Hi, I'm new to the forum, but I've been referencing this websites forum for help with my program. I have a large data file with 2 million lines, containing a read/write operation & a hex address formatted like this: r abcdef123456 . For improved performance purposes, I tried to read blocks of the file into a buffer, and read and process each line from the buffer. However, I haven't had much luck since the buffer is usually a character pointer, and would like to parse each line to store 2 variable values at the same time. My first approach was initially using fread + fscan, but was concerned that processing the data while reading in the file would slow down performance. My second is with ifstream (posted below), but getline seems to not enter the while-loop. Here's the code I have (sorry if the formatting is incorrect, I don't know how to use the code brackets option in the forum):
Is there a way to read from a buffer, lines of text that I can then parse into 2 variables simultaneously without jeopardizing performance time? Sorry if this is so long, but I've been looking for a solution for weeks now.
Please edit your post and make sure your code is [code]between code tags[/code] so that it has line numbers and syntax highlighting, as well as proper indentation.
I'm not sure why you think using a buffer will improve performance - the bottleneck will always be the speed of the user's hard drive. The only time the buffer would be useful is if you read the entire file into memory, which isn't a good idea for large files.
Is there an alternative method to reading in a large file with 2 million lines in seconds vs. minutes without the buffer technique? Whenever I searched for suggestions to resolving this issue, fread for block reading or ifstream to buffered memory were frequently mentioned.

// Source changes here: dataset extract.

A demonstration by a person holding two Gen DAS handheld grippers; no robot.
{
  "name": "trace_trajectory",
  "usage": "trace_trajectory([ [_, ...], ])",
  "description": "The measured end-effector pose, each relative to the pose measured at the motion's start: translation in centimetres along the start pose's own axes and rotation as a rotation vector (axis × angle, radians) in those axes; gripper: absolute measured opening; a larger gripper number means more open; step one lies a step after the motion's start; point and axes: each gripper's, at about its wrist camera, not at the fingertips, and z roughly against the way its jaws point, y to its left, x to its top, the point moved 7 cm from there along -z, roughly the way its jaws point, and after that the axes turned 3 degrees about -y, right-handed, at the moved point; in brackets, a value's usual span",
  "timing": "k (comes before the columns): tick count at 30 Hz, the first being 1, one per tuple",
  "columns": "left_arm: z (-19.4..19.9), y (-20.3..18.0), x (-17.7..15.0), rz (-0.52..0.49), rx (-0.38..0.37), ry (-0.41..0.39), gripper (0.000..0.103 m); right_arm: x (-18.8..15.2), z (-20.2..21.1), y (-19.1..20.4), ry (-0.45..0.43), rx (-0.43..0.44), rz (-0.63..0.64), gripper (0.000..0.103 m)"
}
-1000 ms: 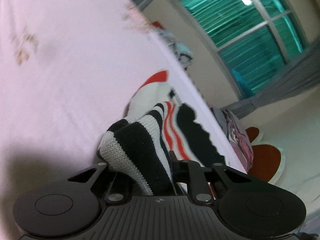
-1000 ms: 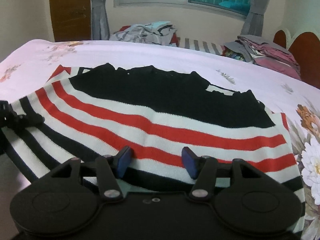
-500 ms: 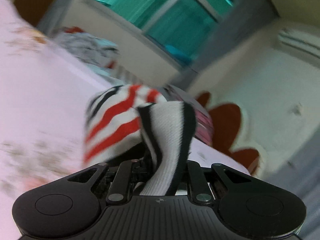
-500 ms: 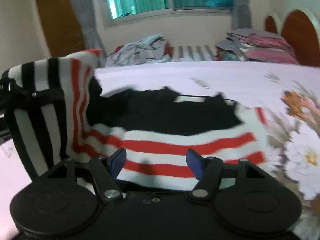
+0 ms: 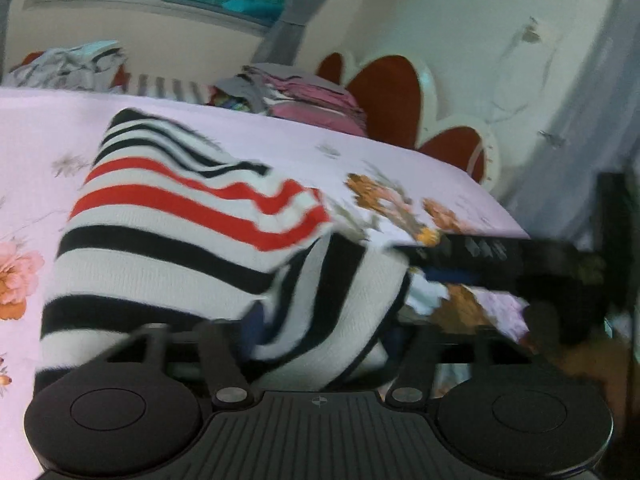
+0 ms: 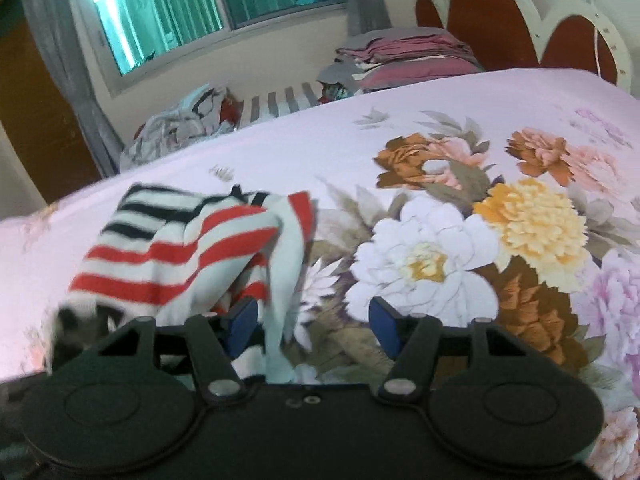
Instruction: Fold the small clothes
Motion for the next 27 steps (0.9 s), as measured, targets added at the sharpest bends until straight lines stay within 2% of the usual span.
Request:
trace_trajectory([
  [1, 1.0, -1.3, -0.6, -0.025, -0.013, 0.002, 0.073, 0.3, 0.0, -0.1, 0.004, 0.029, -0.028, 0.062],
  [4, 3.5, -3.2, -1.2, -0.071, -0.055, 0.004, 0.073, 1.1, -0.5, 0.5, 0.046, 0.155, -0.123, 0.063],
  [5, 5.6, -3.4, -2.1, -0.070, -0.057, -0.009, 0.073, 0.9, -1.0, 0.9, 0.077, 0.205, -0.157, 0.066],
  [8, 9.0, -1.4, -1.8, -0.072, 0.018, -0.074, 0.073, -0.1, -2.7, 2.1, 0.183, 0.299, -0.233, 0.067],
  [12, 11.6, 2.7, -0.8, -0.031, 0.132, -0.139, 0.074, -0.8, -3.8, 2.8, 0.211, 0.294, -0.244, 0.068],
  [13, 11.9, 3.7, -0.7, -0.021, 0.158, -0.140, 0.074, -0.6, -3.6, 2.6, 0.185, 0.276, -0.250, 0.064],
  [14, 12.3, 4.6, -0.6, -0.007, 0.184, -0.143, 0.074, 0.1, -3.0, 2.3, 0.129, 0.222, -0.239, 0.059],
  [15, 12.7, 5.5, -0.5, 0.012, 0.203, -0.148, 0.074, 0.9, -2.1, 2.2, 0.070, 0.181, -0.209, 0.061],
  [16, 12.9, 6.3, -0.5, 0.032, 0.215, -0.147, 0.074, 1.5, -1.5, 2.5, 0.037, 0.198, -0.181, 0.063],
  [18, 12.8, 7.4, -0.6, 0.054, 0.230, -0.142, 0.074, 1.4, -1.8, 3.5, 0.091, 0.256, -0.155, 0.063],
  [21, 11.2, 8.5, -0.6, 0.096, 0.239, -0.127, 0.074, -0.3, -3.8, 3.8, 0.204, 0.270, -0.168, 0.063],
  [24, 9.2, 9.0, -0.8, 0.119, 0.245, -0.113, 0.074, -1.6, -4.8, 3.4, 0.249, 0.308, -0.252, 0.054],
  [25, 8.3, 9.0, -0.8, 0.122, 0.247, -0.107, 0.074, -1.8, -5.0, 3.5, 0.256, 0.313, -0.261, 0.044],
  [27, 7.6, 8.9, -0.9, 0.121, 0.242, -0.102, 0.074, -1.9, -5.6, 4.0, 0.266, 0.325, -0.256, 0.044],
])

The file has plaintext in human-readable format, so you should treat it as such. You can't really buffer it. An alternative method to buffering is: not buffering.
With all due respect, your reply is not really offering any suggestions to resolving this issue. Just flat statements regarding what not to do versus offering an alternative programming approach. I need to read a file with millions of lines quickly for processing (i.e. in seconds). So if buffering is not an advisable method, then what other technique should I implement to handle this massive file? If your response is simply to reiterate avoiding buffers, and nothing else, please do not reply. I'm reaching out for ideas on how to tackle this issue effectively, not to be lambasted for employing a method one personally feels is inefficient.
There is no way to read a file faster than the hard drive is capable of. You could switch to a solid state drive, but I don't think this is the answer you want.
Once the data has been captured, how does one retrieve the contents from processing? The processing benchmark time is under 2 mins. (so processing 2 million operations on 2 million addresses in under 2 mins.) Ignoring the machine that's being used to execute this program, what is the fastest way to read in a large file?
To read formatted data, use formatted input.
(Avoid std::getline() => parse using string stream; that would be what is taking a lot of time)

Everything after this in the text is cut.